The move comes amid an all-out retail turf war for pharmacy sales. Besides the usual suspects, including CVS, Walgreens, Walmart and Rite Aid, newer players like GoodRx and Mark Cuban's Cost Plus Drugs are all vying for the same customers and their endless refills.

These new companies have increasing appeal because consumers are more focused on these savings than ever as the costs of non-generic medications continue to spiral beyond their reach.

It's hard to overstate how bad the problem has gotten. A recent study found that as many as 1 million people with diabetes in the U.S. are currently rationing their insulin to save money. And for 14% of those with diabetes, insulin now eats up more than 40% of their available income with "catastrophic" implications, according to a new study from Yale University. Asthma medications are similarly beyond unaffordable.

According to health advocacy experts, roughly a third of the U.S. adult population, including those with insurance, can't take their prescriptions because they can't afford them.

For years, observers have thought Amazon might launch pharmacy services that could decimate its drugstore competitors.

But mostly, there have been misfires. It acquired PillPack in 2018 for $750 million, and its founders quietly left the company four years later. In 2021, it disbanded Haven, a joint venture between Amazon, Berkshire Hathaway and JP Morgan, after three years.

And it's too early to say how much progress it will make with One Medical, which it acquired in July for almost $4 billion.

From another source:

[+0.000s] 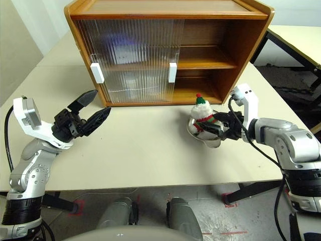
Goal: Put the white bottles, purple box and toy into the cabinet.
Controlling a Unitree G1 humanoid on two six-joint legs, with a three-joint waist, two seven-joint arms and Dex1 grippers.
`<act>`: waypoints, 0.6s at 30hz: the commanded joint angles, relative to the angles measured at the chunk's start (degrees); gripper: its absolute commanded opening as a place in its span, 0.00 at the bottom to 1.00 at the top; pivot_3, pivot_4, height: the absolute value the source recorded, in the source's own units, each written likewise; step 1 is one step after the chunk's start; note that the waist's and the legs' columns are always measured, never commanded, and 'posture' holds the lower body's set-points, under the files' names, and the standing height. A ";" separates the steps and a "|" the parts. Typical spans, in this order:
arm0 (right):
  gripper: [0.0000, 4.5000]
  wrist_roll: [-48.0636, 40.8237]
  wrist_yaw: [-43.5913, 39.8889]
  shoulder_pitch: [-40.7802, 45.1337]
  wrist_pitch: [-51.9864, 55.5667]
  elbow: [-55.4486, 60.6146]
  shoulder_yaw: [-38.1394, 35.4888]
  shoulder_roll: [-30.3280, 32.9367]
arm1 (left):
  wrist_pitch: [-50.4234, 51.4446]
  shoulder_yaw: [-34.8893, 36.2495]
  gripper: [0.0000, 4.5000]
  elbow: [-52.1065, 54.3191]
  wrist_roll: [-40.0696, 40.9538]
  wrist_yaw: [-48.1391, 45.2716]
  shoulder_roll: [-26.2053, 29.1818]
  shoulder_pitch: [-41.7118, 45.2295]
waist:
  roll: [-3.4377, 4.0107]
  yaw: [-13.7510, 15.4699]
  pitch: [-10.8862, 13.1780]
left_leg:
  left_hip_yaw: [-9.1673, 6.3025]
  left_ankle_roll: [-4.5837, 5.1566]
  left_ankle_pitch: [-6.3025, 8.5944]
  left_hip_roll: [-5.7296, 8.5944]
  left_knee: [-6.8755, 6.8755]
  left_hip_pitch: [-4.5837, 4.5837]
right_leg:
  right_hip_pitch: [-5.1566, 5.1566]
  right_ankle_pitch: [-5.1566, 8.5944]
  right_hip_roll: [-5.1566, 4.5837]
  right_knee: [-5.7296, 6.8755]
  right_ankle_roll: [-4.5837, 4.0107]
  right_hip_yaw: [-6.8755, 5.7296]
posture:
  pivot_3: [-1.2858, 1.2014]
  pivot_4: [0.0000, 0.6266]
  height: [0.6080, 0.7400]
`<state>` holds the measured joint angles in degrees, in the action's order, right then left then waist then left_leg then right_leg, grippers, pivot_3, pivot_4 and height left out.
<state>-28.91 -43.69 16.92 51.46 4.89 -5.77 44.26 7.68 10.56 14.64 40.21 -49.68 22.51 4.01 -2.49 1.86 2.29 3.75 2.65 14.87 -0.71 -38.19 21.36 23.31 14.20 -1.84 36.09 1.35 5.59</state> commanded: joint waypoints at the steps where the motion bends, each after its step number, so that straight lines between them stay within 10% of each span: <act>1: 0.99 2.35 3.26 1.13 2.04 -1.60 1.54 -0.62 | -0.86 -0.25 1.00 -1.49 -0.98 -0.79 -0.06 -0.24 | 0.00 0.24 0.00 | 0.00 0.00 0.00 0.00 0.00 0.00 | 0.00 0.00 0.00 -0.01 0.00 0.00 | 0.58 0.00 1.00; 12: 0.99 4.12 3.61 1.44 4.21 -1.70 3.99 -1.11 | -1.91 -0.64 1.00 -2.62 -2.04 -1.41 -0.07 -0.72 | -0.01 0.79 -0.01 | -0.03 0.01 0.00 -0.01 0.03 0.10 | 0.01 -0.03 -0.03 -0.17 0.02 -0.05 | 0.58 0.00 1.00; 18: 0.55 3.15 2.47 2.20 4.90 -1.97 1.87 -0.17 | -1.98 -0.56 1.00 -3.04 -2.39 -1.57 0.05 -0.52 | -0.01 0.77 -0.01 | -0.03 0.00 0.00 -0.02 0.03 0.09 | 0.01 -0.03 -0.02 -0.17 0.03 -0.06 | 0.58 0.00 1.00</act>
<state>-25.12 -40.28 18.68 55.25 3.62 -3.10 43.39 6.06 10.47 12.41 38.36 -50.71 22.52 3.59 -2.50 2.63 2.28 3.72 2.66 14.87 -0.73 -38.16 21.46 23.33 14.17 -1.86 35.92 1.38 5.53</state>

The membership-only primary care practice has some 770,000 patients.

The RxPass launch "shows that, despite some recent stumbles, the company has far from given up its ambitions in healthcare as it strives to serve an increasing number of consumers in the prescription drug market," writes Neil Saunders, managing director of GlobalData, in his note.

He says that while Amazon Pharmacy "has grown and taken some market share, it has fallen short of disrupting the drug market."